Pochi giorni fa Obama e Trudeau, il premier canadese, hanno mangiato in una saletta riservata di un ristorante di Montreal. Cosa si sono dei, di cosa hanno parlato? Probabilmente del Ceta, l’accordo che presto dovrà essere ratificato tra Canada e Ue. Dietro i due uomini ci sono poteri forti, fortissimi. Obama lo conosciamo, e dietro la faccia di bravo ragazzo che accoglie i clandestini, ci sono gli interessi di tutte le multinazionali che aspettano la firma dell’accordo per divorare l’Europa. Il Ceta, il trattato commerciale Unione europea-Canada, fu stato approvato in febbraio dall’europarlamento di Strasburgo con 408 voti favorevoli, 254 contrari e 33 astenuti. Si era in pieno furore anti-Trump. il giovane e affascinante premier canadese Trudeau aveva appena detto che i clandestini cacciati da Trump sarebbero potuti venire in Canada, lo stesso Trump aveva messo in discussione l’accordo nordamericano del Nafta e lo strapotere delle multinazionali. Poi c’era la Brexit. La Ue era costretta a fare qualcosa, per dimostrare di essere ancora viva: in realtà è accaduto proprio il contrario, perché l’uno-due di Trump e di Londra hanno steso la Ue, che difficilmente potrà rialzarsi. Come colpo di coda ci sono ancora le unilaterali e ottuse sanzioni contro la Russia di Putin, altro supernemico della Ue, sanzioni che non hanno minimamente infastidito Mosca ma che hanno messo in ginocchio molti esportatori europei, e soprattutto quelli italiani. Il Ceta, Comprehensive Economic and Trade Agreement, letteralmente “Accordo economico e commerciale globale”, è un trattato di libero scambio col Canada, e si è scelto di approvarlo ora perché il Canada è il primo partner commerciale degli Usa, ma tale rimarrà, anche dopo l’accordo, l’Ue non si illuda. Tra l’altro, per approvare un semplice accordo commerciale la Ue ci ha messo cinque anni, con la consueta burocrazia, e contro hanno votato anche il gruppo di Le Pen e Salvini. Inoltre, l’accordo dovrà essere ratificato oltre che dal parlamento canadese, anche dai parlamenti di tutti gli Stati membri della Ue. Campa cavallo… La strada, insomma, è ancora lunga.

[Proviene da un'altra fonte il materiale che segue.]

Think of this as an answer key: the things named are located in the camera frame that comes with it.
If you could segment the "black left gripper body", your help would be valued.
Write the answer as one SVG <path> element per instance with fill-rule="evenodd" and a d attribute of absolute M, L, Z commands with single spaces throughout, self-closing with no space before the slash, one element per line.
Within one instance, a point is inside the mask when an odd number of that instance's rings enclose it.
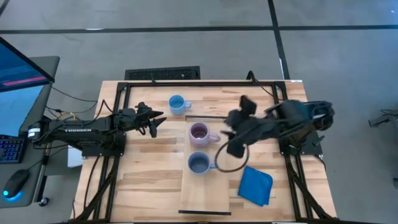
<path fill-rule="evenodd" d="M 144 129 L 148 126 L 147 113 L 137 114 L 133 108 L 124 108 L 116 112 L 116 127 L 122 131 Z"/>

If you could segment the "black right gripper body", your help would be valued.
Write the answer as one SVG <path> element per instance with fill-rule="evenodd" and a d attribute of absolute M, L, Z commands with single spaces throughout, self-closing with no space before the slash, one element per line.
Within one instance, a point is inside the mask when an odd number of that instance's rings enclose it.
<path fill-rule="evenodd" d="M 236 139 L 230 141 L 226 151 L 234 157 L 243 157 L 245 146 L 274 136 L 274 122 L 270 119 L 249 118 L 231 129 Z"/>

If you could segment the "light blue mug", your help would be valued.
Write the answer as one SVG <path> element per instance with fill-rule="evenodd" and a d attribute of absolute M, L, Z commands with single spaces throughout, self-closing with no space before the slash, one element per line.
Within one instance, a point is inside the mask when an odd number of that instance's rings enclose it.
<path fill-rule="evenodd" d="M 173 95 L 169 98 L 169 108 L 173 115 L 183 115 L 191 107 L 192 103 L 185 101 L 181 95 Z"/>

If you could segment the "lilac mug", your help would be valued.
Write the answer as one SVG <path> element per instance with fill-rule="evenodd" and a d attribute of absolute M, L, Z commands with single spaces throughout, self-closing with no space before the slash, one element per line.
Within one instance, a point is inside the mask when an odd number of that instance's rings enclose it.
<path fill-rule="evenodd" d="M 189 140 L 192 146 L 207 147 L 207 145 L 220 142 L 221 138 L 218 134 L 212 133 L 206 123 L 193 123 L 188 131 Z"/>

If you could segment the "grey-blue mug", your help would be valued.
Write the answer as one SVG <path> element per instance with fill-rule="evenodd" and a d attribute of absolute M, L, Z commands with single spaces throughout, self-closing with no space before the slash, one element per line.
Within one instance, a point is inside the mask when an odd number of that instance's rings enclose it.
<path fill-rule="evenodd" d="M 198 175 L 204 175 L 211 169 L 217 169 L 217 166 L 210 161 L 208 154 L 204 152 L 194 152 L 188 158 L 188 168 Z"/>

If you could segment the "black floor vent grille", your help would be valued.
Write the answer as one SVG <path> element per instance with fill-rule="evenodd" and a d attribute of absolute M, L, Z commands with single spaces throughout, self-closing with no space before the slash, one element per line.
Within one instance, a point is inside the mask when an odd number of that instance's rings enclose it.
<path fill-rule="evenodd" d="M 200 67 L 165 67 L 126 70 L 125 80 L 200 80 Z"/>

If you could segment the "blue cloth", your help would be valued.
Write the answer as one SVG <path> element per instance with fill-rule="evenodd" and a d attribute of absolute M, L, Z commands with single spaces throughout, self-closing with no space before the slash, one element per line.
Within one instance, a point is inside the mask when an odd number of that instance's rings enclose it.
<path fill-rule="evenodd" d="M 273 178 L 264 172 L 246 166 L 240 181 L 238 196 L 263 207 L 269 204 Z"/>

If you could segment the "wooden tray board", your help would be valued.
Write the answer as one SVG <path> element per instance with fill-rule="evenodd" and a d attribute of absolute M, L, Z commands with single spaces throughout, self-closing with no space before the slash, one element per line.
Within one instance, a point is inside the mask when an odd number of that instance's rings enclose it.
<path fill-rule="evenodd" d="M 203 123 L 207 126 L 205 135 L 208 141 L 204 146 L 194 144 L 190 140 L 192 128 Z M 214 156 L 218 149 L 228 138 L 220 131 L 225 128 L 221 119 L 200 119 L 187 118 L 182 174 L 181 206 L 178 209 L 181 213 L 220 215 L 231 214 L 229 209 L 229 180 L 228 175 L 216 168 L 208 169 L 204 174 L 194 173 L 188 165 L 189 157 L 202 152 L 214 163 Z"/>

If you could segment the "white paper sheet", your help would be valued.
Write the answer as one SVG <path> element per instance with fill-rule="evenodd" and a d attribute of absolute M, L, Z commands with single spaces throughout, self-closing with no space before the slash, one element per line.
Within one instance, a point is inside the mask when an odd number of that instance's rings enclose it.
<path fill-rule="evenodd" d="M 68 146 L 68 159 L 67 159 L 67 167 L 74 168 L 83 165 L 83 156 L 82 152 L 79 149 L 76 149 L 72 146 Z"/>

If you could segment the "computer monitor blue screen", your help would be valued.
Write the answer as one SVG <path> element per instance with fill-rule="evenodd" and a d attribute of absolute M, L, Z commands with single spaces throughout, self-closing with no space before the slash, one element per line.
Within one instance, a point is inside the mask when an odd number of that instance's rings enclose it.
<path fill-rule="evenodd" d="M 54 81 L 0 37 L 0 135 L 18 136 L 43 86 Z"/>

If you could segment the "backlit keyboard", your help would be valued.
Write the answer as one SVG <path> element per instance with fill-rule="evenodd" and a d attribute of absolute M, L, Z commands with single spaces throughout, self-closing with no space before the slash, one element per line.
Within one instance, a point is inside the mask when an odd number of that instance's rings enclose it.
<path fill-rule="evenodd" d="M 18 164 L 22 162 L 26 149 L 24 136 L 12 137 L 0 135 L 0 164 Z"/>

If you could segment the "black computer mouse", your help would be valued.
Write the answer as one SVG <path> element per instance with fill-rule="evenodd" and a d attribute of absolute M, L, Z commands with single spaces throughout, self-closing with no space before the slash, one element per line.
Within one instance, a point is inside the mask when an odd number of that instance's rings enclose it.
<path fill-rule="evenodd" d="M 2 191 L 2 195 L 5 196 L 6 199 L 16 198 L 20 194 L 28 178 L 29 171 L 27 169 L 17 170 L 7 180 Z"/>

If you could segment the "black table frame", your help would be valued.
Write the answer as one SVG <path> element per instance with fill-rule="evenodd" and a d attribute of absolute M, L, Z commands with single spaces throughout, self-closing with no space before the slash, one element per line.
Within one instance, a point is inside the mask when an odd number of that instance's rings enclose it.
<path fill-rule="evenodd" d="M 182 95 L 192 103 L 188 110 L 191 118 L 221 119 L 239 106 L 241 95 L 257 103 L 257 114 L 274 104 L 274 98 L 306 101 L 304 86 L 300 82 L 276 81 L 253 85 L 247 80 L 211 81 L 177 80 L 170 85 L 164 81 L 151 85 L 135 82 L 129 91 L 118 91 L 118 83 L 105 81 L 99 99 L 109 104 L 128 102 L 131 106 L 143 101 L 167 118 L 157 130 L 157 137 L 141 135 L 137 131 L 127 134 L 126 149 L 119 161 L 114 189 L 111 222 L 271 222 L 292 221 L 295 218 L 285 159 L 275 139 L 258 142 L 250 147 L 245 157 L 248 164 L 273 178 L 268 205 L 260 207 L 238 196 L 242 173 L 234 168 L 241 165 L 225 152 L 220 164 L 227 169 L 229 180 L 228 216 L 188 214 L 179 212 L 181 206 L 182 174 L 185 146 L 186 119 L 174 116 L 168 107 L 172 95 Z"/>

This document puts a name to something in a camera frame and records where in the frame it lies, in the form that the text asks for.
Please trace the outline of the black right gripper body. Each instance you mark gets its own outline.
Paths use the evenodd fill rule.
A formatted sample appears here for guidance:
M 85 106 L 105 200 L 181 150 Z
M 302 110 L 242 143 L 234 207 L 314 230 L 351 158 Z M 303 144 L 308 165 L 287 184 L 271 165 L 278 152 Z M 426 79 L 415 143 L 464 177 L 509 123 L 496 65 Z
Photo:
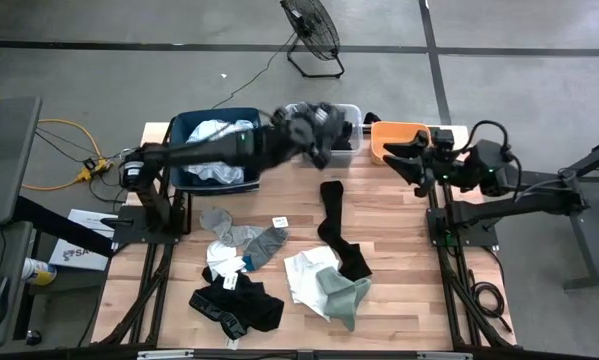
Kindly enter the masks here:
M 466 162 L 460 161 L 452 151 L 443 152 L 428 147 L 420 155 L 421 174 L 414 194 L 425 197 L 436 183 L 448 184 L 468 191 L 477 186 L 477 174 Z

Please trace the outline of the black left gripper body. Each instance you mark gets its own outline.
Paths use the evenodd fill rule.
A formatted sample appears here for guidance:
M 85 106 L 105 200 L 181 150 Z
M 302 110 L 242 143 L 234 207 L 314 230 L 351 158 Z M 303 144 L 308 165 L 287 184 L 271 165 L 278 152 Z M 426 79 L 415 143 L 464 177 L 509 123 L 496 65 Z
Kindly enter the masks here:
M 307 107 L 288 111 L 277 108 L 266 133 L 266 160 L 284 163 L 298 154 L 315 154 L 314 112 Z

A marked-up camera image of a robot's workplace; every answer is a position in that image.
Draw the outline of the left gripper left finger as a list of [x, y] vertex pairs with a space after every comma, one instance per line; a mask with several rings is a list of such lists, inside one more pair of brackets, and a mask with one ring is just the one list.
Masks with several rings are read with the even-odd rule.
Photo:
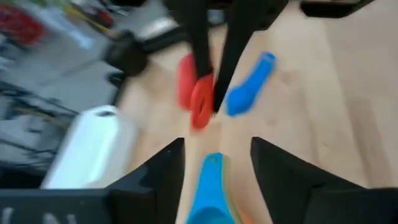
[[174, 224], [184, 172], [184, 138], [177, 138], [107, 187], [110, 223]]

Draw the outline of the light blue measuring cup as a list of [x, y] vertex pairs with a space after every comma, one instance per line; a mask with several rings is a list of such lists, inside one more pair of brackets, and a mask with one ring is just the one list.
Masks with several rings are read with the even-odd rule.
[[235, 224], [224, 184], [224, 155], [208, 154], [185, 224]]

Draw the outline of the small blue measuring cup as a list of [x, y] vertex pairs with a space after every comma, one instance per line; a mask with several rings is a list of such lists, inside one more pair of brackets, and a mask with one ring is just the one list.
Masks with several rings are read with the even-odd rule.
[[231, 89], [226, 98], [226, 114], [238, 116], [248, 112], [254, 105], [258, 94], [275, 69], [276, 56], [262, 52], [247, 77]]

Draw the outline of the red storage bins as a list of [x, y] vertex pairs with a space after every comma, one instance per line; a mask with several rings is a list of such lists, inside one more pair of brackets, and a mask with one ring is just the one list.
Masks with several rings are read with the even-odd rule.
[[0, 3], [0, 33], [23, 47], [38, 44], [46, 36], [46, 28], [22, 9]]

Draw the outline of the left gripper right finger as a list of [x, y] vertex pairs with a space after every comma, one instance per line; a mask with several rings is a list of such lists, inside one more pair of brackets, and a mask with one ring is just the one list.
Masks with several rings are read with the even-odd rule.
[[398, 188], [367, 189], [260, 137], [251, 160], [273, 224], [398, 224]]

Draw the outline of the red measuring cup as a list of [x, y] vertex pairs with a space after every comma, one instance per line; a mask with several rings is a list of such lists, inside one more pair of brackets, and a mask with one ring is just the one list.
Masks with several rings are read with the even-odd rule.
[[178, 103], [190, 112], [191, 128], [201, 130], [207, 126], [214, 112], [213, 71], [197, 78], [193, 55], [188, 54], [179, 61], [177, 76]]

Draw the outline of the white plastic basket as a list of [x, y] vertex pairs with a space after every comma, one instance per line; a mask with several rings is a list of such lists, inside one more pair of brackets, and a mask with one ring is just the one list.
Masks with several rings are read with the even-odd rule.
[[138, 127], [117, 107], [82, 111], [72, 121], [47, 172], [42, 189], [101, 189], [130, 166]]

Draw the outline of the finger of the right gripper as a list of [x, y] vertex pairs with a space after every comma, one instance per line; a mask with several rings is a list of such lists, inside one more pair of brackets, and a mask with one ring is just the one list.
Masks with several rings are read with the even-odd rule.
[[197, 78], [211, 73], [206, 0], [169, 0], [169, 9], [187, 34]]
[[233, 0], [214, 88], [214, 112], [220, 110], [239, 59], [253, 33], [268, 29], [288, 2], [289, 0]]

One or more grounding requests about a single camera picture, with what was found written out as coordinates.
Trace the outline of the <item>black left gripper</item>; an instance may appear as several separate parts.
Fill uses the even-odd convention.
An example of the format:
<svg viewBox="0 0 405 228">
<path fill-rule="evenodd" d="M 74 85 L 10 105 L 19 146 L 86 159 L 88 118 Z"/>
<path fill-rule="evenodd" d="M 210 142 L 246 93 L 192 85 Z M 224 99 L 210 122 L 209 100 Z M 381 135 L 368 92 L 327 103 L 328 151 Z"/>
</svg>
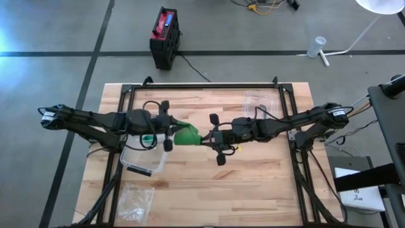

Ma basta un solo voto contrario per far saltare il Ceta

In questi mesi ci sarà occasione di sensibilizzare le popolazioni degli Stati membri e i loro parlamenti, poiché il fatto che erano state raccolte 3 milioni e mezzo di firme per dire No al Ceta, e le dichiarazioni di contrarietà di 6mila municipi e 2.137 comunità, non hanno fatto recedere i burocrati di Bruxelles. Il Ceta è il fratello povero del Ttip, l’altro accordo che la Ue aveva imbastito con i poteri forti di Obama, ma che adesso per fortuna è naufragato insieme alle sinistre americane. Ma l’Unione non demorde: l’establishment ancora al potere a Bruxelles, formato da socialisti e conservatori, continua nel suo percorso verso il precipizio, nel terrore che altri Stati possano decidere di eseguire l’esempio inglese e prendere in mano il proprio destino. Cosa provocherà il Ceta? per i sostenitori farà aumentare il Pil (non si capisce come) per i contrari causerà la perdita di centinaia di migliaia di posti di lavoro oltre a non cautelare la salute dei cittadini e l’ambiente. Darà più potere alle multinazionali che stanno intervenendo direttamente nella stesura del rapporto. Gli eurodeputati, tanto per chiarire il livello di democrazia del Ceta, non possono accedere agli atti, e quando sarà presentato in parlamento non sarà possibile proporre emendamenti. Sarà difficile che tutti i parlamenti del 27 Paesi membri della Ue ratifichino il Ceta, e questo è l’unico fatto positivo dell’intera vicenda, perché basta che un solo membro sia contrario, che l’accordo salta.